In my opinion, though, there is a valuable message here.  All individuals are capable of good or bad - we need to be aware of this, and always think carefully about our actions.  I try my best to lead a good and moral life, but still find myself sometimes doing the wrong thing - making judgements about people, privately or openly, or gossiping perhaps. 

I am glad that I have never been in a position where I felt pressurised to do something that I knew would hurt another human being.  A couple of weeks ago I spoke to a friend, a psychiatric nurse, who told me about the first time she had to give an injection, while training (in the hospital where I was sectioned three times).  She said that it was discussed beforehand, very clinically - 'I'll hold his left leg, you hold his right leg, you have his left arm...you hold his head to the side in case he vomits...'  But, she said, when it came to the moment when she had to give the jab, and the boy (just nineteen years old) was crying and pleading with her not to do it, she found it really really hard to go ahead.  She did it though...  Now she doesn't work in a hospital, but in the community on a drug rehab programme. 

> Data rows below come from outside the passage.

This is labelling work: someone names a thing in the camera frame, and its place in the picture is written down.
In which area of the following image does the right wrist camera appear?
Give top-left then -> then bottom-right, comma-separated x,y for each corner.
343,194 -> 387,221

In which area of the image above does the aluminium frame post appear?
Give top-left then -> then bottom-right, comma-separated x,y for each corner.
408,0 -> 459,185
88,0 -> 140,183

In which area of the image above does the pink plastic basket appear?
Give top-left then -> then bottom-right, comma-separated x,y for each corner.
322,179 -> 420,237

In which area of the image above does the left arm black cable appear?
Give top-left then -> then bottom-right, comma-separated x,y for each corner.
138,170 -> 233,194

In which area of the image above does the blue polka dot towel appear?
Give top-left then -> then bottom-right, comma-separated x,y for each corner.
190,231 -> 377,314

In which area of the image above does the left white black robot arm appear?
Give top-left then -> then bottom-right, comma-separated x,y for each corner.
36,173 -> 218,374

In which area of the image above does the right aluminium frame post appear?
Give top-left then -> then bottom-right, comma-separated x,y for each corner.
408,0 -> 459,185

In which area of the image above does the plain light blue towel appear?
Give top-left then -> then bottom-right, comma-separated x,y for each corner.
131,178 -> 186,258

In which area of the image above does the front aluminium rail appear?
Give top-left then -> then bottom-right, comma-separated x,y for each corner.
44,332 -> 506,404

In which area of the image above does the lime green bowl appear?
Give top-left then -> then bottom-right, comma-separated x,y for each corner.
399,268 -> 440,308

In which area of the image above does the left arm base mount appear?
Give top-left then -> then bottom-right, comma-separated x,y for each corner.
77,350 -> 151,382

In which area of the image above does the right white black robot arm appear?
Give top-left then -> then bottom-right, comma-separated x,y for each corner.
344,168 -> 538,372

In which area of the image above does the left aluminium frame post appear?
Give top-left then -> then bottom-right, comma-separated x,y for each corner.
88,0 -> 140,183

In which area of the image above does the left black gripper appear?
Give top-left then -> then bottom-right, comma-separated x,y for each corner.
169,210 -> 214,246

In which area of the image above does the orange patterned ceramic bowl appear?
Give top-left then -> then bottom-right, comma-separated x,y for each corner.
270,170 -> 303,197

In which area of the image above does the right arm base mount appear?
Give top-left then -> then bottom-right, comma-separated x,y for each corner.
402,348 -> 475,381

The problem is, I suppose, that those people who continue to work in the system become de-sensitised to the actuality of what they are doing - using force on another human being.  And that they justify it by the thought that it is for that person's ultimate good.  And then it only takes one or two rotten people within that system for things to become even worse.  It is not the fault of any individual though, it is the system that allows these things to happen that is wrong, and that needs to change.